ABOUT THIS TASK:
Each line of the material should be set down exactly. Pictures are not part of the copy.

RECORDED DATA:
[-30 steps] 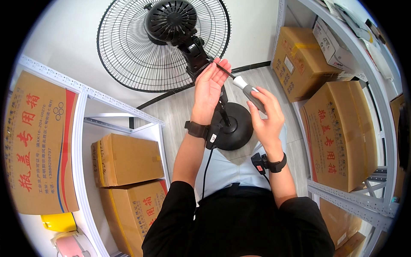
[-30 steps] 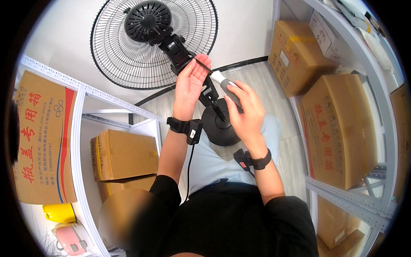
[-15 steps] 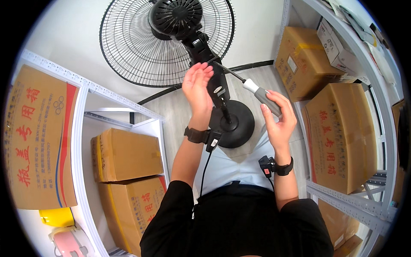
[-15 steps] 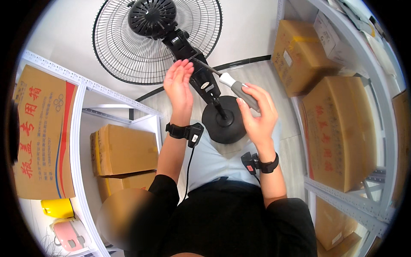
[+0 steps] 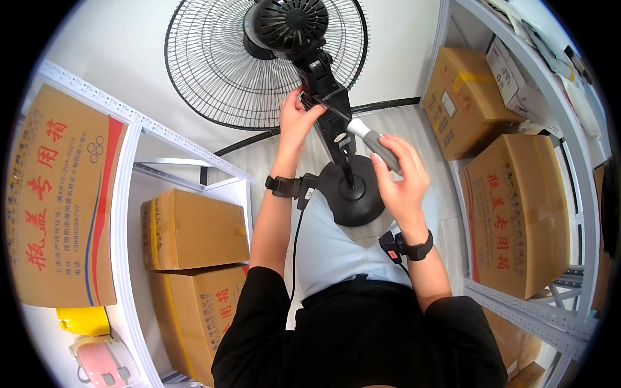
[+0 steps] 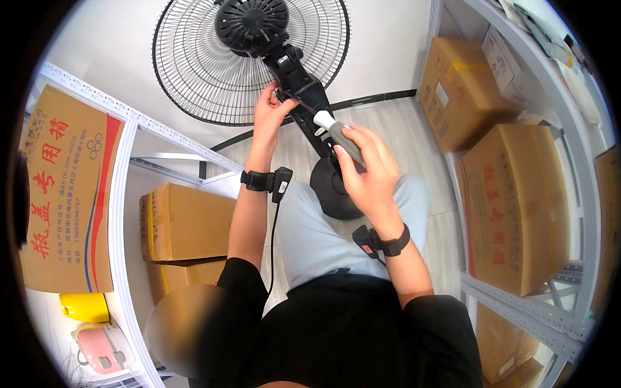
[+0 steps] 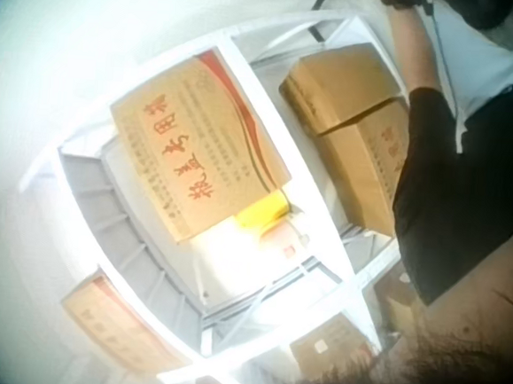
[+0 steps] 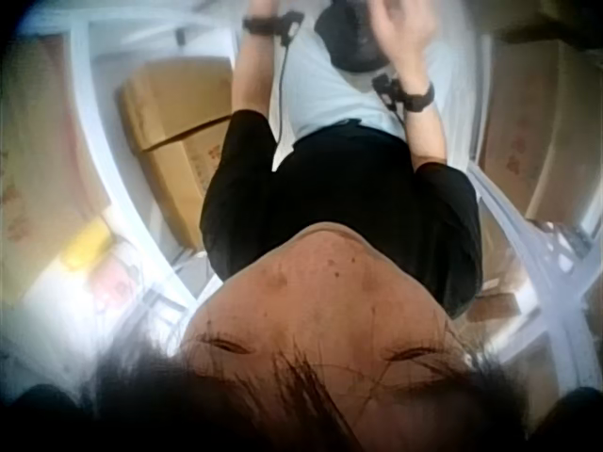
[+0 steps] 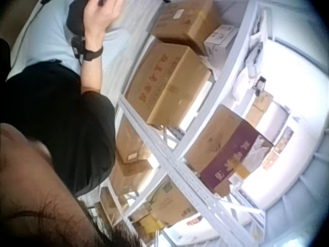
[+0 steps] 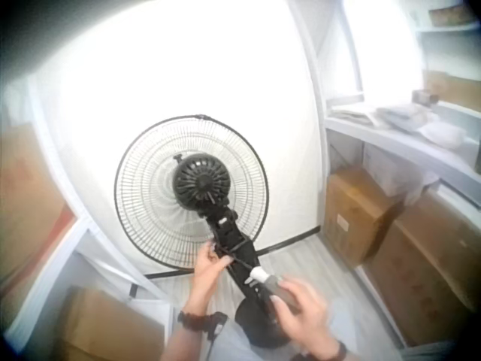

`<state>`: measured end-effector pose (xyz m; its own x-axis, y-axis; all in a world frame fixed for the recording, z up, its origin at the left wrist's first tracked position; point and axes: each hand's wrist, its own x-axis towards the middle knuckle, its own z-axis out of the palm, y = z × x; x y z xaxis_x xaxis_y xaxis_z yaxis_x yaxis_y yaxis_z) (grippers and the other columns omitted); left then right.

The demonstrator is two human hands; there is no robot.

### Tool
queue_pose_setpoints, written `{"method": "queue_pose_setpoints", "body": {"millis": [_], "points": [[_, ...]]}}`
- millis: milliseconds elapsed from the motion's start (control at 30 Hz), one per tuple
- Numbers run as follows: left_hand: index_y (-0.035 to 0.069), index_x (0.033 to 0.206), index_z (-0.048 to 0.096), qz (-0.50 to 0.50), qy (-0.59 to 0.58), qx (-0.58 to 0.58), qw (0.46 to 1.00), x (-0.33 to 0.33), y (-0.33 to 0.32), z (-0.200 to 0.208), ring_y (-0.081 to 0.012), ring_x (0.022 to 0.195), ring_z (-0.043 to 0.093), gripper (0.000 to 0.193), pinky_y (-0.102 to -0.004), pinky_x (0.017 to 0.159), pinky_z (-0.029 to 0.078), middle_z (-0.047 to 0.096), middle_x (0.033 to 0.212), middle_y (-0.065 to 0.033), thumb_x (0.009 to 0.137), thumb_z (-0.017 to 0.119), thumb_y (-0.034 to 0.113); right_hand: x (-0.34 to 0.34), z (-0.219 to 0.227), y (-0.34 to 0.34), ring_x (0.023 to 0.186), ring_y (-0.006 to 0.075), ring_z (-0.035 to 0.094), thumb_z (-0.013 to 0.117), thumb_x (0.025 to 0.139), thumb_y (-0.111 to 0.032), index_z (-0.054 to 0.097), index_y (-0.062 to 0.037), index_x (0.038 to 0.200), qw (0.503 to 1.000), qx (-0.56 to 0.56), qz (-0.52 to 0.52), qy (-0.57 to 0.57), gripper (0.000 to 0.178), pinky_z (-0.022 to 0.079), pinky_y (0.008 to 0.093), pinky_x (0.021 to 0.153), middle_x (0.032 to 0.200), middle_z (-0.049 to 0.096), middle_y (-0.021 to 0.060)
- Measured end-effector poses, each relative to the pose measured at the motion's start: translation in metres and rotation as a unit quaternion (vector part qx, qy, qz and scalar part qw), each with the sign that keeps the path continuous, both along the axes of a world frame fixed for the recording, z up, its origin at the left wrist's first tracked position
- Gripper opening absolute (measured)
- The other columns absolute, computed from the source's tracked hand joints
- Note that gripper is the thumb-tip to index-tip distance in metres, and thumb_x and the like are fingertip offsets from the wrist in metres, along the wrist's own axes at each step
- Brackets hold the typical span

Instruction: The person sits on the floor and uses a screwdriver to tighten screws on the stand of a black pedestal fan. They repeatedly adjust the fan's position and continue screwing into the stand throughout the clip.

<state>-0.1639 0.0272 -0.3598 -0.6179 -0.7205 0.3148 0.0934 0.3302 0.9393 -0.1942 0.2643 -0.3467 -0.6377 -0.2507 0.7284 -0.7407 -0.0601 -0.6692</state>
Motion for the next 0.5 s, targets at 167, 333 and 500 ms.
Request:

ANSWER TO THIS EXERCISE:
[-30 steps] 
[-30 steps] 
[-15 steps] 
[-15 steps] 
[+0 steps] 
[+0 steps] 
[+0 steps] 
[+0 steps] 
[+0 steps] 
[+0 steps] 

`<state>`: measured end-effector pose (xyz m; its own x-axis, y-axis; all in a world frame fixed for the recording, z up, its origin at the left wrist's first tracked position; point and axes: each hand's wrist, its own x-axis towards the middle knuckle, its own z-axis out of the palm, y = z × x; x y z xaxis_x xaxis_y xaxis_z yaxis_x yaxis_y yaxis_z) (grippers and the other columns omitted); left then right.

The demonstrator is two human hands; there is no robot.

### Tool
queue_pose_setpoints, written `{"method": "queue_pose_setpoints", "body": {"millis": [_], "points": [[_, ...]]}}`
- millis: milliseconds elapsed from the motion's start (control at 30 Hz), one per tuple
- Numbers run as follows: left_hand: index_y (-0.035 to 0.069), index_x (0.033 to 0.206), index_z (-0.048 to 0.096), qz (-0.50 to 0.50), qy (-0.59 to 0.58), qx (-0.58 to 0.58), qw (0.46 to 1.00), x (-0.33 to 0.33), y (-0.33 to 0.32), z (-0.200 to 0.208), ring_y (-0.081 to 0.012), ring_x (0.022 to 0.195), ring_z (-0.043 to 0.093), gripper (0.000 to 0.193), pinky_y (-0.102 to -0.004), pinky_x (0.017 to 0.159), pinky_z (-0.029 to 0.078), middle_z (-0.047 to 0.096), middle_x (0.033 to 0.212), middle_y (-0.065 to 0.033), thumb_x (0.009 to 0.137), thumb_z (-0.017 to 0.119), thumb_y (-0.034 to 0.113); right_hand: x (-0.34 to 0.34), z (-0.219 to 0.227), y (-0.34 to 0.34), ring_x (0.023 to 0.186), ring_y (-0.006 to 0.075), ring_z (-0.035 to 0.094), thumb_z (-0.013 to 0.117), thumb_x (0.025 to 0.139), thumb_y (-0.111 to 0.032), index_z (-0.054 to 0.097), index_y (-0.062 to 0.037), index_x (0.038 to 0.200), qw (0.503 to 1.000), qx (-0.56 to 0.56), qz (-0.52 to 0.52), qy (-0.57 to 0.57), gripper (0.000 to 0.178), pinky_z (-0.022 to 0.079), pinky_y (0.008 to 0.093), pinky_x (0.021 to 0.153), middle_x (0.032 to 0.200), middle_z (-0.049 to 0.096), middle_y (-0.021 to 0.060)
- Measured end-effector poses, each relative to the pose measured at the motion's start: translation in metres and rotation as a unit quaternion (vector part qx, qy, qz and scalar part qw), each with the sign that keeps the path continuous, both along the axes of a world frame fixed for the recording, z up, its origin at the left wrist's first tracked position
- Gripper opening absolute (measured)
- The other columns absolute, computed from the source's tracked hand joints
- Note that gripper is the thumb-tip to index-tip distance in metres, and thumb_x and the like are fingertip offsets from the wrist in metres, along the wrist's own axes at each step
- Brackets hold the typical span

Instruction: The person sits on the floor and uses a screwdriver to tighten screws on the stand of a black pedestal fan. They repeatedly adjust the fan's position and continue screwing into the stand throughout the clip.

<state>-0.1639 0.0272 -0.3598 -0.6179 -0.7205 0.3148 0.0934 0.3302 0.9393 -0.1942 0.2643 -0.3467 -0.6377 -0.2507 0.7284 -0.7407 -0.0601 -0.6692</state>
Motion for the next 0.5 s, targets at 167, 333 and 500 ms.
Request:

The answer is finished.